This exercise asks for every line of the material that includes the word "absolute".

== Segment start ==

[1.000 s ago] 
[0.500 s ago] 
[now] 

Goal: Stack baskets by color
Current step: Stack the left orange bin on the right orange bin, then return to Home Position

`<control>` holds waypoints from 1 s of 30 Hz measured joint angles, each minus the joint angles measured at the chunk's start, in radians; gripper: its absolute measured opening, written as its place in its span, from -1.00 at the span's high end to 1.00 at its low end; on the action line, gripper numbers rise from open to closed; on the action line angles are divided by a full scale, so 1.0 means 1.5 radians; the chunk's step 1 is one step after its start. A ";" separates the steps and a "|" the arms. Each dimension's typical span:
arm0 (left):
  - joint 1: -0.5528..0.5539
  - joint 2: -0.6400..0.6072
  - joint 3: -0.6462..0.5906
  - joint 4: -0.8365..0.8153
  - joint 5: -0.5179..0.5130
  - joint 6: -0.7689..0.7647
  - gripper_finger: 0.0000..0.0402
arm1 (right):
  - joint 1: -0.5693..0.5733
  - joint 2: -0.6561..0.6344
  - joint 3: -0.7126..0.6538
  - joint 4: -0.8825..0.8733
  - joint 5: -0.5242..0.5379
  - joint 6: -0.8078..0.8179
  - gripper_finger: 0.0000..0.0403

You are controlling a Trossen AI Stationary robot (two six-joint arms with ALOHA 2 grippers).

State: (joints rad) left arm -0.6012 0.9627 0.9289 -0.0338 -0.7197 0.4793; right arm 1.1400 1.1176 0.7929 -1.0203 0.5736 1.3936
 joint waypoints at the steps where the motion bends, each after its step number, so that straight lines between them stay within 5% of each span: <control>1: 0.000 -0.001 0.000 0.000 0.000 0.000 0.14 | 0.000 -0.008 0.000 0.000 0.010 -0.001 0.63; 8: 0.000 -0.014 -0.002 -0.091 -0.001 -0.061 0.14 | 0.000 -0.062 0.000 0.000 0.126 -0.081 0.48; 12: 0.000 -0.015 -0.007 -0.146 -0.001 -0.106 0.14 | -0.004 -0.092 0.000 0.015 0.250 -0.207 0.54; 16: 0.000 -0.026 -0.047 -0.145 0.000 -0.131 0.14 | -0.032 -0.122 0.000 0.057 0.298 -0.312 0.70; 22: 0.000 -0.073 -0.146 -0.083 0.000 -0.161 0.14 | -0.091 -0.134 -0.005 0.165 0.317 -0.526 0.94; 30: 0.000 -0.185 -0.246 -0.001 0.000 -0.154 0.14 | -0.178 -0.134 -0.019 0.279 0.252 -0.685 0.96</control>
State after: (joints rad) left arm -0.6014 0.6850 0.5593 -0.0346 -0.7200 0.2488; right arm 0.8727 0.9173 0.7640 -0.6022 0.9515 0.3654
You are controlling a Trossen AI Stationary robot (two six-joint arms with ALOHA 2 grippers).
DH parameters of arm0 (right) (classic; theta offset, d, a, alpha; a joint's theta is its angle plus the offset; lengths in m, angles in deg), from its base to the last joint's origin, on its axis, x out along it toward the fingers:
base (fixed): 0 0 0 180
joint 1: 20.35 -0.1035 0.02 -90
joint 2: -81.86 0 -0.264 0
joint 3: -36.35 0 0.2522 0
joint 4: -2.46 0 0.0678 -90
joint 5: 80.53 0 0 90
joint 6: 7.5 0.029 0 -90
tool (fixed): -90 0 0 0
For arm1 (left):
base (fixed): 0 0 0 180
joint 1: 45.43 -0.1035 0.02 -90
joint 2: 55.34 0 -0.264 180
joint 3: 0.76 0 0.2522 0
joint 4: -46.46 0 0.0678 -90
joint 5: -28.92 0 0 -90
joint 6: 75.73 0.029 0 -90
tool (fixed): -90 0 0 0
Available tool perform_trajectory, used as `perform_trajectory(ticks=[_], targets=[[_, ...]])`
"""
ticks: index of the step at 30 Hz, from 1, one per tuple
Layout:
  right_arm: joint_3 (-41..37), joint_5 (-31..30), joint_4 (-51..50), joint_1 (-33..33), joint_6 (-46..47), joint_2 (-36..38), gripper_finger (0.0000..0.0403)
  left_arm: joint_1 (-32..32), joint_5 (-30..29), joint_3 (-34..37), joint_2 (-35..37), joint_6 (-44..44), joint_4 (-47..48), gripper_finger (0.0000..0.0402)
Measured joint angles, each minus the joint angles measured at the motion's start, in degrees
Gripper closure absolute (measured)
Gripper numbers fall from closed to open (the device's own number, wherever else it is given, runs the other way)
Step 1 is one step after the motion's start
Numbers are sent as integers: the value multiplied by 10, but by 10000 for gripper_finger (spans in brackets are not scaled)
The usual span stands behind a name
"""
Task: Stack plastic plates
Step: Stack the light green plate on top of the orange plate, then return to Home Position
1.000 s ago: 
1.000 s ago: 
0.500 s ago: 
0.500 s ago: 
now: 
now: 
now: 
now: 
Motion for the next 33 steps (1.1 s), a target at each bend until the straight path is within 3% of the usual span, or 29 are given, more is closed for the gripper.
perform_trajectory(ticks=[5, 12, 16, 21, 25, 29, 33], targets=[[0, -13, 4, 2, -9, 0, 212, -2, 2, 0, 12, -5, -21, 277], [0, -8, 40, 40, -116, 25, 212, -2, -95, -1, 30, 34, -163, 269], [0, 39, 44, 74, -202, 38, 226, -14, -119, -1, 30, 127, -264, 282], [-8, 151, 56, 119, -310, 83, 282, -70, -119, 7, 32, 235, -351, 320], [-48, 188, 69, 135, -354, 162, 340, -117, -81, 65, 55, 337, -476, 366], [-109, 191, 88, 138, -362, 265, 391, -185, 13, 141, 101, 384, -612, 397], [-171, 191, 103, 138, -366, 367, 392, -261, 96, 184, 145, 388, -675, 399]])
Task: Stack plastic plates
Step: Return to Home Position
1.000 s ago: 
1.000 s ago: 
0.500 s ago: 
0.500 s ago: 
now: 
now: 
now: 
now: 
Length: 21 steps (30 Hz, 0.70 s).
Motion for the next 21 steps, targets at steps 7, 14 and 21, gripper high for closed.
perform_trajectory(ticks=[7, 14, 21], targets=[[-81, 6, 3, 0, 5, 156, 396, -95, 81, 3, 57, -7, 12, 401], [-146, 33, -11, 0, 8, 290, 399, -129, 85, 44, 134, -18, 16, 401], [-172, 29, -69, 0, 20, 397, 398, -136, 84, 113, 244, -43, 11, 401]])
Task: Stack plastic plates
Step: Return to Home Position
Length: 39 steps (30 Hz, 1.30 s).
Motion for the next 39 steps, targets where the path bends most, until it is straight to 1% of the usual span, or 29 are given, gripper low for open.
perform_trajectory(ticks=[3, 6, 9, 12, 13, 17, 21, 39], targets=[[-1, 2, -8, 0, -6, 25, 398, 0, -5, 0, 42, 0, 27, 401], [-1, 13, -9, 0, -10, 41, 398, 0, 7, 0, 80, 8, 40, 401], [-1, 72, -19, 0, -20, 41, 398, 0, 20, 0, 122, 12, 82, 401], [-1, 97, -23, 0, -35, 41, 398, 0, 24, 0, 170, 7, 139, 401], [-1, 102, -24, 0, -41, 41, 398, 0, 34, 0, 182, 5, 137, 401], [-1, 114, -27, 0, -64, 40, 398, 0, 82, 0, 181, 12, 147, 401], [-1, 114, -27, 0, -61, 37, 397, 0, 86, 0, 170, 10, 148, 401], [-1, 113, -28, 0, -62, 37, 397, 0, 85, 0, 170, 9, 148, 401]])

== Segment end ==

▸ WRITTEN SOLUTION
`<control>` holds waypoints from 1 s of 30 Hz measured joint angles, each minus the joint angles measured at the chunk's start, in radians; gripper: its absolute measured opening, written as its place in its span, from -1.00 at the span's high end to 1.00 at its low end; on the action line, gripper numbers rise from open to closed; on the action line angles are divided by a full scale, so 1.0 means 1.5 radians; the chunk's step 1 is one step after its start. A ";" separates the steps and a "|" the arms. Each dimension's typical span:
Gripper closure absolute (measured)

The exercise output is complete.